--- EXTRACTED RECORDS Enclosed Below ---

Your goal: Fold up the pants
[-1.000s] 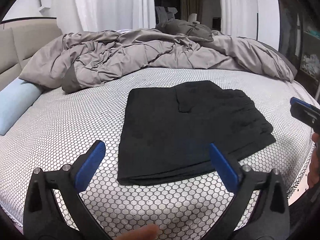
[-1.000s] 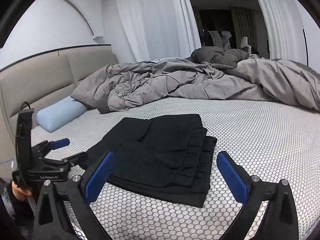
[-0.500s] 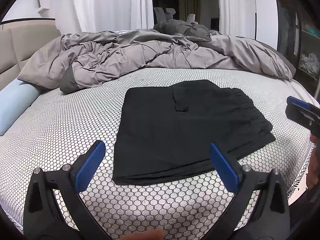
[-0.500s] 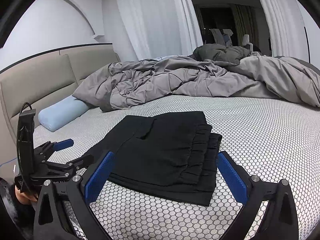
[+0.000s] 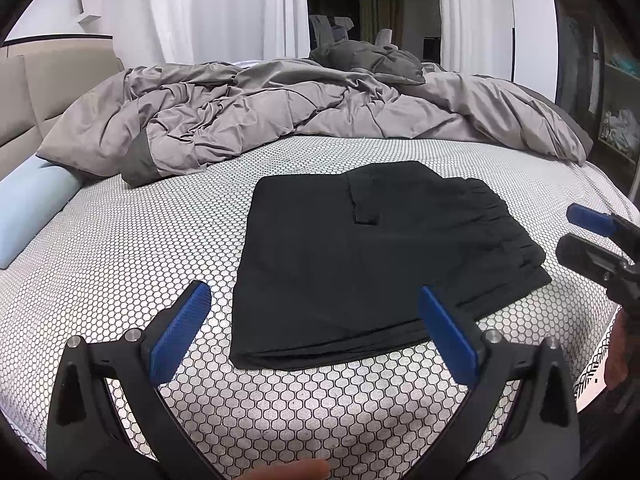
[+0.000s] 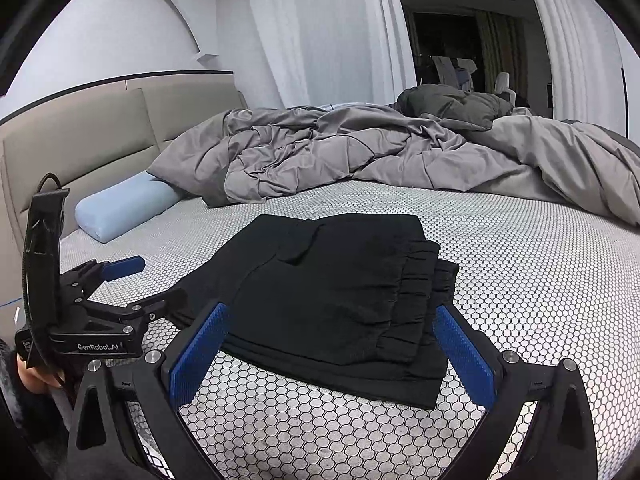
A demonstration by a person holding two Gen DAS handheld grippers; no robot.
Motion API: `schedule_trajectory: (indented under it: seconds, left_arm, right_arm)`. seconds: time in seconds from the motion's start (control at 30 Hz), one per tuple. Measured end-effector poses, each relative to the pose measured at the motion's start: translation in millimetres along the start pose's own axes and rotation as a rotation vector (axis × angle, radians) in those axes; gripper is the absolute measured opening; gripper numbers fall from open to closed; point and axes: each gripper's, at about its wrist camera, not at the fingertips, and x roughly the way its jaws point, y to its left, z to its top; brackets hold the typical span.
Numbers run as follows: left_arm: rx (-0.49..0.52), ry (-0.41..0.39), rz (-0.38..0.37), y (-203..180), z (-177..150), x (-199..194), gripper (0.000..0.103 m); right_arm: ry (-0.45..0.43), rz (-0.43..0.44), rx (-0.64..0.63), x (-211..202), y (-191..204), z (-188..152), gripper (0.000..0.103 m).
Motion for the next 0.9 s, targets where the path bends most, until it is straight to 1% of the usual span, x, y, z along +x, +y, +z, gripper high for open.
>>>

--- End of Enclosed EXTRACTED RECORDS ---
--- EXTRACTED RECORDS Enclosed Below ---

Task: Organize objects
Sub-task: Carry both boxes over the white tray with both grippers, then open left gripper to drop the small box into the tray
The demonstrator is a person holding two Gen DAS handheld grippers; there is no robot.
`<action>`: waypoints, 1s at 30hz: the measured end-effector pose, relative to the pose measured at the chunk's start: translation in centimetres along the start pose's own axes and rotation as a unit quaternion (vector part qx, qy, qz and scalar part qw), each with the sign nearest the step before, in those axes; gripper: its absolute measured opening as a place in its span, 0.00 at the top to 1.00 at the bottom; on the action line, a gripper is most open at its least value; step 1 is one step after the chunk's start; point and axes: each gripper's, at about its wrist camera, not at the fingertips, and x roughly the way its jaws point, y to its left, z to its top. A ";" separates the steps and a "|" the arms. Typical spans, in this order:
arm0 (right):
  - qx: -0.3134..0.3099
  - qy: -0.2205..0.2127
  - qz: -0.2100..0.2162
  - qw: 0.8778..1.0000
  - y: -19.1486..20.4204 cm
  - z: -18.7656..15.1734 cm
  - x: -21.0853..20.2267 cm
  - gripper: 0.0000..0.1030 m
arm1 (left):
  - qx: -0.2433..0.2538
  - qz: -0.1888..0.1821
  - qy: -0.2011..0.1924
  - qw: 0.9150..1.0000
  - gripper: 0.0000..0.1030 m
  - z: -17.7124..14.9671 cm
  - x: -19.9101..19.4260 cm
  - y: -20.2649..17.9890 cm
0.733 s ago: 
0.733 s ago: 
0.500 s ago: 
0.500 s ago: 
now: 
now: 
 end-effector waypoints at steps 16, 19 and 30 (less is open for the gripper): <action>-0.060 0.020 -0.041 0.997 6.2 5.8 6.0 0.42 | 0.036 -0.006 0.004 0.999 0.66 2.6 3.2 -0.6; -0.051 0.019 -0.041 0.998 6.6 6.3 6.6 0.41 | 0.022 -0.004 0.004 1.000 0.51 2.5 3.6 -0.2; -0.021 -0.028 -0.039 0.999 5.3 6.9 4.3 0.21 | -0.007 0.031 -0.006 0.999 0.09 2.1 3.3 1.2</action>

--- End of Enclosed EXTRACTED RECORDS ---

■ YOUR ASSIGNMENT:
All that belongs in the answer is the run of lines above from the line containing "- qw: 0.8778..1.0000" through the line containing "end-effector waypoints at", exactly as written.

■ EXERCISE RESULT:
  - qw: 0.8778..1.0000
  - y: -19.1486..20.4204 cm
  - z: -18.7656..15.1734 cm
  - x: -21.0853..20.2267 cm
  - gripper: 0.0000..0.1030 m
arm1 (left):
  - qx: -0.2433..0.2538
  - qz: -0.1888..0.1821
  - qy: -0.2011..0.1924
  - qw: 0.9150..1.0000
  - gripper: 0.0000..0.1030 m
  - z: -17.7124..14.9671 cm
  - x: -19.9101..19.4260 cm
  - y: -20.2649..17.9890 cm
0.733 s ago: 
0.733 s ago: 
0.500 s ago: 
0.500 s ago: 
now: 
now: 
 end-effector waypoints at steps 16, 19 and 30 (less is open for the gripper): <action>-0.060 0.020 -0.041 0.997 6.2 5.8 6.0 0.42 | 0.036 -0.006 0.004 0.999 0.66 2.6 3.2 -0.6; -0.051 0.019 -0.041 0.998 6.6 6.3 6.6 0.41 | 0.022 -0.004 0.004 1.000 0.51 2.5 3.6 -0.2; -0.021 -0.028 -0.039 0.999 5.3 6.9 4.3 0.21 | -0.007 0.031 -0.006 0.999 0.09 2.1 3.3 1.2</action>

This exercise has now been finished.